Au fil de ses projets, Alice Babin parcourt l’écriture comme une maison, un abri, une occasion d’habiter et de délivrer le réel. Elle aime à explorer le lien que nous entretenons avec les lieux, comment nous les pensons, comment nous les habitons autant qu'ils nous habitent, et pourrait faire de cette phrase son mantra : « Écrire, décrire, construire, (se)délivrer ».
Dans cette aventure, Gaston Bachelard est son maître à penser. Il la guide, mot à mot, et l’accompagne vers la plus grande et la plus solide des maisons : le rêve.
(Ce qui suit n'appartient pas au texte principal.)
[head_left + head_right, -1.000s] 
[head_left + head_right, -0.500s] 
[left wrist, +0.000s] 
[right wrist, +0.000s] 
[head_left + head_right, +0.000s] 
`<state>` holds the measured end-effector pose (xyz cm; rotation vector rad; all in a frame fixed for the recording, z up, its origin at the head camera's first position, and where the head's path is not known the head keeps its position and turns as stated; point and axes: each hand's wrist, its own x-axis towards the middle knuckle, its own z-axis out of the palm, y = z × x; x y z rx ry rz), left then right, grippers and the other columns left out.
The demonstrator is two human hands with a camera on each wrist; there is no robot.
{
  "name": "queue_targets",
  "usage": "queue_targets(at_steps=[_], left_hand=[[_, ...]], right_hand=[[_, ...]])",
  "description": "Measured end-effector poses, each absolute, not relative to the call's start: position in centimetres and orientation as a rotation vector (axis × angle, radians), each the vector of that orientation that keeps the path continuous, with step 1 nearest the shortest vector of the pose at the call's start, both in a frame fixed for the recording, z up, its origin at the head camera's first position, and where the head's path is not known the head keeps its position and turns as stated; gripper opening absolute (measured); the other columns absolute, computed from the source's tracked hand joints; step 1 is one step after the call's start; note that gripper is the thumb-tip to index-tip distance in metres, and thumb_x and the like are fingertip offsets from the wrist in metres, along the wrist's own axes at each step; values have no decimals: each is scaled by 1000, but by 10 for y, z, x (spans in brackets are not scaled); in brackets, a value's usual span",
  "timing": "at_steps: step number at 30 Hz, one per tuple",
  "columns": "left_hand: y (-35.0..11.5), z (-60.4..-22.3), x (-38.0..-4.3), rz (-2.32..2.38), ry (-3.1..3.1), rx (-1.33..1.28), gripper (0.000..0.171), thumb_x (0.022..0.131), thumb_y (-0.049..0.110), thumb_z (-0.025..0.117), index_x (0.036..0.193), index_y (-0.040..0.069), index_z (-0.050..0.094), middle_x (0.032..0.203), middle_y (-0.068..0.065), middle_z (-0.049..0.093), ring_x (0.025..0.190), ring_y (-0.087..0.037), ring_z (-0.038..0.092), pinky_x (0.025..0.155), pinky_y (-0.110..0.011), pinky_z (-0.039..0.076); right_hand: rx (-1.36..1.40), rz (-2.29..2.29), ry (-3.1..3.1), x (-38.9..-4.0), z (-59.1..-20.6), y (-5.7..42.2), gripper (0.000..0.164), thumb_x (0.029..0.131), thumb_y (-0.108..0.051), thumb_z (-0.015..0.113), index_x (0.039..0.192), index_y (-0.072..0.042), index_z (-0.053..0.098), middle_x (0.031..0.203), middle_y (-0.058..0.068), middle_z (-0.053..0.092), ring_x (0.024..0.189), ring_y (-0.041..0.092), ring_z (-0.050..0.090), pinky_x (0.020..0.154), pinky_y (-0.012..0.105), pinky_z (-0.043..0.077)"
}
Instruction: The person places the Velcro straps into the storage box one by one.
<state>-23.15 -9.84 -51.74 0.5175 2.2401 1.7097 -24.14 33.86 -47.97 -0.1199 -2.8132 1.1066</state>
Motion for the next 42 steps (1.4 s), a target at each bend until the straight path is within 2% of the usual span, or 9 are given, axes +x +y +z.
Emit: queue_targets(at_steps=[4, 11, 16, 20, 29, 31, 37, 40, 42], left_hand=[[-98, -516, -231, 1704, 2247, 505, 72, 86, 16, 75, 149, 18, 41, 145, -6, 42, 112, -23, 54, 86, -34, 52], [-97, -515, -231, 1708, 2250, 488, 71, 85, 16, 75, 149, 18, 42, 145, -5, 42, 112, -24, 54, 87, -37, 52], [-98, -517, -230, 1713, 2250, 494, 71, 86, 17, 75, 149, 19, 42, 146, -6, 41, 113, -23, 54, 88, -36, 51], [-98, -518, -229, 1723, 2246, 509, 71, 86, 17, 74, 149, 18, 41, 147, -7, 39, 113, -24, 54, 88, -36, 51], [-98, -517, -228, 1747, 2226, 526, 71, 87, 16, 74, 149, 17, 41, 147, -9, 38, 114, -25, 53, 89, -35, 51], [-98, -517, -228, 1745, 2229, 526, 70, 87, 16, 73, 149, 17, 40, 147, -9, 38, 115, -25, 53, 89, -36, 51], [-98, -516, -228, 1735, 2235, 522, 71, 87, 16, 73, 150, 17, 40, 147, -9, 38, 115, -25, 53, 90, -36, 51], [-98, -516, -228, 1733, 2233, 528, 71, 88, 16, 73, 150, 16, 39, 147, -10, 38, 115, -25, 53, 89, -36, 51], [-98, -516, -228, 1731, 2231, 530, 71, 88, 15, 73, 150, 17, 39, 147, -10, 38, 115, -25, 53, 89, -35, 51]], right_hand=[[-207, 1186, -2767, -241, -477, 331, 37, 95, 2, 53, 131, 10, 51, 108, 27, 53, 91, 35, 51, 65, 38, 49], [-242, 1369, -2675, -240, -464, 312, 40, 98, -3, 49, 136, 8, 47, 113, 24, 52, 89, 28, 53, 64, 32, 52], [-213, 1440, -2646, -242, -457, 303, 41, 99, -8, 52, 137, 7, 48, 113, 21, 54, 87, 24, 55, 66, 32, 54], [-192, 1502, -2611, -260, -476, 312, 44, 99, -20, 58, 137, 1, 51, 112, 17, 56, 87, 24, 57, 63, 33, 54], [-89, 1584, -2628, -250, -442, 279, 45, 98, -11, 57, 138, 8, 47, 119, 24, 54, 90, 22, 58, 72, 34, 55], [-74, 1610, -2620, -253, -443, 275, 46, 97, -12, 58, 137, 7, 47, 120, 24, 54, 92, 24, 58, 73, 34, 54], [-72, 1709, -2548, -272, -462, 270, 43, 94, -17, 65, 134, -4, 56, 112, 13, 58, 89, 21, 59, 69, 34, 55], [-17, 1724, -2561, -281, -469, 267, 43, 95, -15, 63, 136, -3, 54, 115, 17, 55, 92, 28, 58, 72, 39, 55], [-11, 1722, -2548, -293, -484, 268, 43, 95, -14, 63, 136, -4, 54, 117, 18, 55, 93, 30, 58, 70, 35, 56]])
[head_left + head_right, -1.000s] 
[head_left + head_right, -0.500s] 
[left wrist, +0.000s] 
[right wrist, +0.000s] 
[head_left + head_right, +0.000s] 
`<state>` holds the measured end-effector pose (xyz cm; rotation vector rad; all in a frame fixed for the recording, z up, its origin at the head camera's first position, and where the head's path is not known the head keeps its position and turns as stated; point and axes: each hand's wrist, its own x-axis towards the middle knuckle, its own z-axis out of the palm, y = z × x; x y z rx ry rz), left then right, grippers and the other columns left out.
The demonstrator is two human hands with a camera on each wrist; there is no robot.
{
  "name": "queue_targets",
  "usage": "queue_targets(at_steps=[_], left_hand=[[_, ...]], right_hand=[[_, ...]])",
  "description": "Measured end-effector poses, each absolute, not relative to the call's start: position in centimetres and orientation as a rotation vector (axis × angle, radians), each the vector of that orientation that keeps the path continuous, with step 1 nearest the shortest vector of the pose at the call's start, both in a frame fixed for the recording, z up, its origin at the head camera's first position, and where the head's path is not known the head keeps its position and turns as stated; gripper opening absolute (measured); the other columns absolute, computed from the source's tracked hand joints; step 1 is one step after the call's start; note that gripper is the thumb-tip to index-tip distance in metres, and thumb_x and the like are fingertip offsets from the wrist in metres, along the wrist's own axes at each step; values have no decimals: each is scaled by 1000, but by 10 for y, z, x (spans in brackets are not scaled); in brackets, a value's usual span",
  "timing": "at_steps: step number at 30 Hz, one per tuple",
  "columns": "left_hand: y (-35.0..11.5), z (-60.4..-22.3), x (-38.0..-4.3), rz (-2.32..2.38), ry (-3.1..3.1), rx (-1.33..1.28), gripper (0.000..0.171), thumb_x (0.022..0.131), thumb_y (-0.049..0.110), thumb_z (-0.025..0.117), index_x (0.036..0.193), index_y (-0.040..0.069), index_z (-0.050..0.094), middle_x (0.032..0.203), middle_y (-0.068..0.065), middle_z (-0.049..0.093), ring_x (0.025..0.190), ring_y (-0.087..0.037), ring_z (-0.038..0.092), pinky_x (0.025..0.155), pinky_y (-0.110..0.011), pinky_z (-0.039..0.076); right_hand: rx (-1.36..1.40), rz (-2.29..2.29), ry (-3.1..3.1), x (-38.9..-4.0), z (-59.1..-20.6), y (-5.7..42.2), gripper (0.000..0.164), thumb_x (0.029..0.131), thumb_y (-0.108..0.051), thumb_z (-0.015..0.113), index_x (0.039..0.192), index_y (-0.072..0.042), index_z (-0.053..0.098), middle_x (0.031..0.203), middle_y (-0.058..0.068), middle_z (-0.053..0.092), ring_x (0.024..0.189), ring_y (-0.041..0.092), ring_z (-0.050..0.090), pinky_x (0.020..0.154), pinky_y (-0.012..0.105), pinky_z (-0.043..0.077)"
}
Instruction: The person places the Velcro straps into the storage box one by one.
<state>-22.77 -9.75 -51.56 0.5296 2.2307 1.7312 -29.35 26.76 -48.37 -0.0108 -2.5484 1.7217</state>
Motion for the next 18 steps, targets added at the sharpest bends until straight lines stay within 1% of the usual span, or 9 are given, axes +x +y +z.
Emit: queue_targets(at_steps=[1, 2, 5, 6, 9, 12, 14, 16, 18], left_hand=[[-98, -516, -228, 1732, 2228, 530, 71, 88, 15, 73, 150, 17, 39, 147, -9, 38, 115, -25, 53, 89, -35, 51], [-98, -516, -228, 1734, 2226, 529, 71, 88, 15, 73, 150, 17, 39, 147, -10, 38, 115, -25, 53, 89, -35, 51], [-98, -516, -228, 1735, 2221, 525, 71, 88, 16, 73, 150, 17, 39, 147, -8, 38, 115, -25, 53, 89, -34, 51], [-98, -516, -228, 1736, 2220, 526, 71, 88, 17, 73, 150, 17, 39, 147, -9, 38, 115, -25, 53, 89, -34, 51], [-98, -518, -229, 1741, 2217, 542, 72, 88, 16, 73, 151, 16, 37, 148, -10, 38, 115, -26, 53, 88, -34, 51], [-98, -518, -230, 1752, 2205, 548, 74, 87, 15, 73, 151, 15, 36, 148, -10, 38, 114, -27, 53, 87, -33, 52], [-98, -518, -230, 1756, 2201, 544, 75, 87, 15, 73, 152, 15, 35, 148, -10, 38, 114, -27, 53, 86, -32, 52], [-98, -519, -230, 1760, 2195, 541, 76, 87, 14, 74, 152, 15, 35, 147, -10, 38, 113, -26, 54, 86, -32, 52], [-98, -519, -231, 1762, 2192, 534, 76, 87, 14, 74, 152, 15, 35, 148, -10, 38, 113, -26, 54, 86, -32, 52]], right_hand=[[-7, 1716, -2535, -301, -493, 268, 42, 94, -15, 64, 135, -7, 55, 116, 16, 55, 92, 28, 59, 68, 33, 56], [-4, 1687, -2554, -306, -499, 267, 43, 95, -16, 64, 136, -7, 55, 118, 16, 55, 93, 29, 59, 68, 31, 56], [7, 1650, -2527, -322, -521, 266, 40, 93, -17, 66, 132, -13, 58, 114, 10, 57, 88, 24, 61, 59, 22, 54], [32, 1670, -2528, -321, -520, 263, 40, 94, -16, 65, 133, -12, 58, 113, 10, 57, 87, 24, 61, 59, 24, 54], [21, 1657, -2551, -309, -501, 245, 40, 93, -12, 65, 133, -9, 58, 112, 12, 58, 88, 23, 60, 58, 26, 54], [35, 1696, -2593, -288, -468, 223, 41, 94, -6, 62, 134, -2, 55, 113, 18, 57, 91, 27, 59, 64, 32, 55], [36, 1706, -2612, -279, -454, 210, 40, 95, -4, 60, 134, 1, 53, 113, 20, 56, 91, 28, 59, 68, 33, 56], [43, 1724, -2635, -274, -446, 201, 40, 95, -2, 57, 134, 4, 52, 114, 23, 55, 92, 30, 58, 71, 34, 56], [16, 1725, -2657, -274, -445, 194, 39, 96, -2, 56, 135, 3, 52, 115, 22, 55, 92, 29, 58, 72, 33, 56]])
Dans cet atelier d’écriture, le pari sera de libérer les rêves, pas seulement en les réalisant concrètement, mais en les investissant par la création pour s’en délivrer. Que ce soit en mots, en dessins ou en sons, l’autrice - munie de son enregistreur Zoom -, aidera chaque participant·e à jeter sur le papier des rêves de lieux. Ensuite, viendra le temps de donner la forme et la consistance qu’il convient à cette matière première, ce(s) fameux rêve(s) d'habiter. Et laisser partir…

À lire
Alice Babin, Prière au lieu, JC Lattès, 2021
Alice Babin & Marine Schneider (ill.), Rue Bilal Balazar, Albin Michel Jeunesse, 2024
Alice Babin

Autrice, journaliste et documentariste pour la radio, Alice Babin anime régulièrement des ateliers d’écriture et lectures à voix haute. Son premier roman Prière au lieu, qui a paru chez JC Lattès en 2021, interroge avec délicatesse la mémoire des lieux. Son premier album jeunesse illustré par la dessinatrice Marine Schneider, Rue Bilal Balazar, a paru en 2024 chez Albin Michel Jeunesse. Il raconte l’histoire d’un garçon qui parle aux lieux et d’une rue qui lui répond, tout en rendant hommage au peintre urbain disparu Zoo Project, du 20ème arrondissement de Paris.